Plaintiffs, owners of immovable property and improvements in Highland Lakes Subdivision in St. Tammany Parish, filed a lengthy petition on April 8, 2004, against a number of defendants seeking a declaratory judgment and damages as a result of the development, ownership, and construction of the lakes, earthen dams, spillways, and roadways of Highland Lakes Subdivision. In their petition, plaintiffs made numerous allegations, some of which included fraud, negligence, breach of duties, intentional acts, and respondeat superior. On June 3, 2004, the Muller defendants, and several of the other defendants, Lee Road Development, Palmers Inc., Willis Palmer, Jodi McIntyre Bridges, Gregory Bridges, Alternative Design/Build Group, L.L.C., Gary Salathe, and Martin Murphy, filed dilatory exceptions raising the objections of vagueness and nonconformity of the petition with La. C.C.P. art. 891. Following a hearing on these exceptions, the trial court signed a judgment on September 10, 2004, sustaining the exceptions and ordering plaintiffs to amend their petition within fifteen days of the signing of the judgment.

The instant appeal only concerns the claims against the Muller defendants. The claims against Christopher R. Jean, Highland Lakes Development Corporation, Johnny F. Smith Truck Dragline Service, Inc., The Highlands Homeowners Association of St. Tammany, Inc., Johnny F. Smith Testamentary Trust, Janice Seal Smith Stumpf, and Barney L. Core (collectively "Jean defendants") are the subject of a separate appeal decided this same date. Vanderbrook v. Jean, 2006-1975 (La.App. 1st Cir. 2/16/07).
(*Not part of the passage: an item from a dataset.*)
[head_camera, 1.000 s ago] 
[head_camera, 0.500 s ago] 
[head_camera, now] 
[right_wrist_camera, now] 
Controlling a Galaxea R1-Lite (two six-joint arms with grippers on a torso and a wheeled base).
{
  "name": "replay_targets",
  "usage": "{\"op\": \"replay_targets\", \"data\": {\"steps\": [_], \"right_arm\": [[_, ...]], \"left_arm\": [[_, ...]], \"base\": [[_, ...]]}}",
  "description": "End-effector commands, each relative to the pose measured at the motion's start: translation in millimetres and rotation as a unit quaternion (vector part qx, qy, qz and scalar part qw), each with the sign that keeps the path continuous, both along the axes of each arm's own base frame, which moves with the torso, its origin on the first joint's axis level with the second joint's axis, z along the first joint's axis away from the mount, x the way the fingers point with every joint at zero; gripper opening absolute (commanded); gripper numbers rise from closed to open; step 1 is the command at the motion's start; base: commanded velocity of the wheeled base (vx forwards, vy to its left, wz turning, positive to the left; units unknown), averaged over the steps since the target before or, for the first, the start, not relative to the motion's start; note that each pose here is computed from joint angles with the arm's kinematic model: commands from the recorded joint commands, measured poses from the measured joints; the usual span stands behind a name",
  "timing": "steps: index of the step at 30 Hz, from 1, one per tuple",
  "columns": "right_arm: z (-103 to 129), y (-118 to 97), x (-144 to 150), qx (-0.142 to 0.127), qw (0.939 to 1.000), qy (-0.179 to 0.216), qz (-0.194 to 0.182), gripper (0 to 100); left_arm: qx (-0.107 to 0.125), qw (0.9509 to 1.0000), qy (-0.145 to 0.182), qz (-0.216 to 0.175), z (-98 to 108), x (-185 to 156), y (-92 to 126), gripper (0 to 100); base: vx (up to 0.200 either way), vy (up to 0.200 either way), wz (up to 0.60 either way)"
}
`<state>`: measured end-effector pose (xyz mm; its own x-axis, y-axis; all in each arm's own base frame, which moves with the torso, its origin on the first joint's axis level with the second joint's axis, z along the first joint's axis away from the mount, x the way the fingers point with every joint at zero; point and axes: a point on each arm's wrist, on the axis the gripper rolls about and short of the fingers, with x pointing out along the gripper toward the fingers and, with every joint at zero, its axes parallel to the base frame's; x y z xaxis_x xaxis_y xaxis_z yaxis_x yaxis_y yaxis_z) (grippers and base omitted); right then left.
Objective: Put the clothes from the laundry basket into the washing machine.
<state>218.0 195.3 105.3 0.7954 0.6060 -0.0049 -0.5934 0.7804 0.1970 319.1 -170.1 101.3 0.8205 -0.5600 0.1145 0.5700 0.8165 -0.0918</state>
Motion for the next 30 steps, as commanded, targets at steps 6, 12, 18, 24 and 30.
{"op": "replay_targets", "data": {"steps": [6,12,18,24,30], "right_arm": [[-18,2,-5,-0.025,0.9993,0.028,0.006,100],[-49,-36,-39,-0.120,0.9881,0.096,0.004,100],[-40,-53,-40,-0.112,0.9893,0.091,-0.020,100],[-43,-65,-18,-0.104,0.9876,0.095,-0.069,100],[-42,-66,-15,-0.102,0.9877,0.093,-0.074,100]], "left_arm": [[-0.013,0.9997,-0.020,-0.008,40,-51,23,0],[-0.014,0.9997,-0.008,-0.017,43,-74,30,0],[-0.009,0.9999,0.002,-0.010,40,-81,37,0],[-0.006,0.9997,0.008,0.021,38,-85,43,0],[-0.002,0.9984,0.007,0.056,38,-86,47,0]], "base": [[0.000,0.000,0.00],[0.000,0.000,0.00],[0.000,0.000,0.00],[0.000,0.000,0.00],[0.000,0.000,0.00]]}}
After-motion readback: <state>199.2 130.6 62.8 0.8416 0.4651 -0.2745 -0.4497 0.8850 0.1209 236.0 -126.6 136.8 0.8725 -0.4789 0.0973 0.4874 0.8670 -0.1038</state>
On September 20, 2004, plaintiffs filed their first supplemental and amending petition. On November 3, 2004, the Muller defendants re-urged their exception raising the objections of vagueness and nonconformity of the petition and filed a motion to dismiss plaintiffs' claims, without prejudice, for their failure to cure the deficiencies of the original petition. Additionally, on November 18, 2004, defendants, Christopher R. Jean, Highland Lakes Development Corporation, Johnny F. Smith Truck Dragline Service, Inc., The Highlands Homeowners Association of St. Tammany, Inc., Johnny F. Smith Testamentary Trust, Janice Seal Smith Stumpf, and Barney L. Core (collectively "Jean defendants"), filed an exception raising the objections of vagueness and nonconformity as to the amended petition. Following a hearing on the exceptions and the motion to dismiss, the trial court signed a judgment on March 31, 2005, sustaining the Jean and Muller defendants' exceptions as to vagueness and allowing plaintiffs fifteen days from the signing of the judgment to amend their petition.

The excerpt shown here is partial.